Rates remain at 0.1% but for how long?
Melburnians with home mortgages can rest easy after the RBA held firm on the 0.1% cash rate following today’s monthly board meeting.
While the cost of living skyrockets, the rock-bottom rate of 0.1% remains, as the RBA outlined today.
‘Inflation has increased in Australia, but it remains lower than in many other countries; in underlying terms, inflation is 2.6 percent and in headline terms it is 3.5 per cent.
‘The Board has wanted to see actual evidence that inflation is sustainably within the 2 to 3 per cent target range before it increases interest rates.’
Clearly the spike in Australia’s consumer price index (the CPI is up to 3.5%) is hurting Aussies.
Add to that the prospect of a rate rise and little wonder these are worrying times for some.

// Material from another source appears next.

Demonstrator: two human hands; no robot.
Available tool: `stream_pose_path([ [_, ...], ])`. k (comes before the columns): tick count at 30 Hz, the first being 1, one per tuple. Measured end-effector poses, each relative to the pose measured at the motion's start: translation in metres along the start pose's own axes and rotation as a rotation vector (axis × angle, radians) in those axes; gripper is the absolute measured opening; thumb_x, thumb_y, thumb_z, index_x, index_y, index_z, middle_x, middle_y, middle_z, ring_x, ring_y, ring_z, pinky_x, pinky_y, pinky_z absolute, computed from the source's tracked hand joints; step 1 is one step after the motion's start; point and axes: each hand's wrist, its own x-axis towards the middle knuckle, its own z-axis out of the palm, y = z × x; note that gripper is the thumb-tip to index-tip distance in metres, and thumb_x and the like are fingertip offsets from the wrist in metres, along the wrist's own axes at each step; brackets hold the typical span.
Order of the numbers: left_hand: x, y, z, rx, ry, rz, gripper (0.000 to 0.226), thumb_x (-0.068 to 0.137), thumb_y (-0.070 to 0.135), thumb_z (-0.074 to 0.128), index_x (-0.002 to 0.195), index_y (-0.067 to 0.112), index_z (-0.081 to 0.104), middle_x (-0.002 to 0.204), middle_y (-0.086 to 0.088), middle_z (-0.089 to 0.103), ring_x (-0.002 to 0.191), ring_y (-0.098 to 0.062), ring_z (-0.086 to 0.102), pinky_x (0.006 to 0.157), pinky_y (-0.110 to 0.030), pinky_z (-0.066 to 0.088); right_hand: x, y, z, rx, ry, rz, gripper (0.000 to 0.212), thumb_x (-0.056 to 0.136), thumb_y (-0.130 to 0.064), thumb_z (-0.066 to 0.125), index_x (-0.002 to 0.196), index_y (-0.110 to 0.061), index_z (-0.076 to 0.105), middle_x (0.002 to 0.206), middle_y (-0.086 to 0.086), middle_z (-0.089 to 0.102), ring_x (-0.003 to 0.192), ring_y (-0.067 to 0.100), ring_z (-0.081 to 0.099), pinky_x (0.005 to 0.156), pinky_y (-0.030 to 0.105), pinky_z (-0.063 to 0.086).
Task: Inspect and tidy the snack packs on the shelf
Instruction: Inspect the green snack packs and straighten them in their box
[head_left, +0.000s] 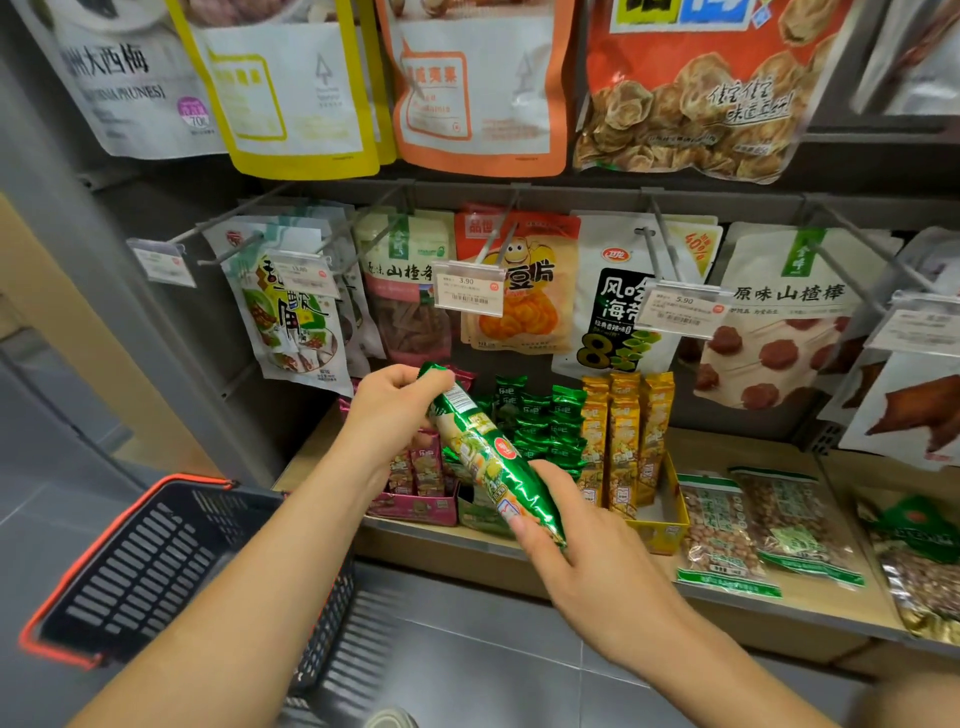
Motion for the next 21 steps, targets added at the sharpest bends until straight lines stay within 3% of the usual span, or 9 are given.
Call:
stream_pose_path([
  [3, -0.001, 0.000, 0.005, -0.170, -0.027, -0.027, 0.009, 0.089, 0.018, 0.065, 0.083, 0.011, 0.065, 0.078, -0.009, 0.068, 0.061, -0.014, 0.062, 0.054, -0.025, 0.053, -0.003, -0.003, 0.004, -0.042, 0.057, -0.048, 0.051, 0.096, -0.058, 0.032, 0.142, -0.041, 0.017, 0.094, -0.014, 0.056, 0.070, 0.005, 0.052, 0.054, 0.020, 0.035],
  [6, -0.004, -0.003, 0.012, -0.263, -0.048, -0.029, 0.008, 0.091, 0.015, 0.065, 0.094, 0.009, 0.064, 0.085, -0.012, 0.067, 0.073, -0.021, 0.063, 0.063, -0.028, 0.054, -0.004, -0.006, 0.006, -0.038, 0.086, -0.026, 0.058, 0.096, -0.059, 0.031, 0.146, -0.037, 0.013, 0.110, -0.008, 0.057, 0.085, 0.012, 0.057, 0.070, 0.033, 0.046],
  [12, -0.012, -0.009, 0.029, -0.347, -0.146, -0.091, 0.018, 0.085, 0.007, 0.071, 0.101, 0.006, 0.060, 0.066, 0.000, 0.066, 0.047, -0.007, 0.059, 0.044, -0.018, 0.044, -0.004, -0.008, 0.007, -0.043, 0.128, -0.002, 0.059, 0.096, -0.057, 0.032, 0.147, -0.035, 0.012, 0.116, -0.006, 0.055, 0.092, 0.015, 0.060, 0.077, 0.037, 0.050],
  [17, -0.026, -0.024, 0.053, -0.332, -0.323, -0.180, 0.016, 0.083, 0.012, 0.074, 0.095, 0.006, 0.067, 0.081, -0.007, 0.074, 0.072, -0.017, 0.071, 0.062, -0.027, 0.055, 0.001, -0.005, 0.009, -0.065, 0.115, 0.040, 0.068, 0.096, -0.051, 0.040, 0.151, -0.028, 0.006, 0.123, -0.001, 0.051, 0.102, 0.020, 0.058, 0.083, 0.039, 0.050],
  [21, -0.026, -0.025, 0.051, -0.336, -0.364, -0.187, 0.017, 0.083, 0.013, 0.075, 0.097, 0.006, 0.069, 0.089, -0.012, 0.075, 0.078, -0.020, 0.073, 0.063, -0.027, 0.057, 0.000, -0.001, 0.007, -0.074, 0.073, 0.044, 0.070, 0.096, -0.046, 0.043, 0.150, -0.033, 0.000, 0.120, -0.002, 0.047, 0.103, 0.019, 0.056, 0.083, 0.037, 0.048],
])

Rising inflation is what market watchers are focussing on, particularly with the US Federal Reserve lifting rates last month — it’s first since 2018 — while the RBNZ across the Tasman has lifted rates on multiple occasions in 2022.
Worryingly, Australian household debt is second highest in the world behind the Swiss, meaning rising rates could be a serious financial hit to Aussie budgets.
RBA Governor Dr Philip Lowe’s speech last month at The Australian Financial Review Business Summit did nothing to stem the rate-rise speculation, either.
He told a gathering of financial heavyweights: “We can be patient in a way that countries with substantially higher rates of inflation cannot. Given the outlook, though, it is plausible that the cash rate will be increased later this year.”
Yet it was only a year ago that the RBA was saying rates would “plausibly” remain on hold till 2024.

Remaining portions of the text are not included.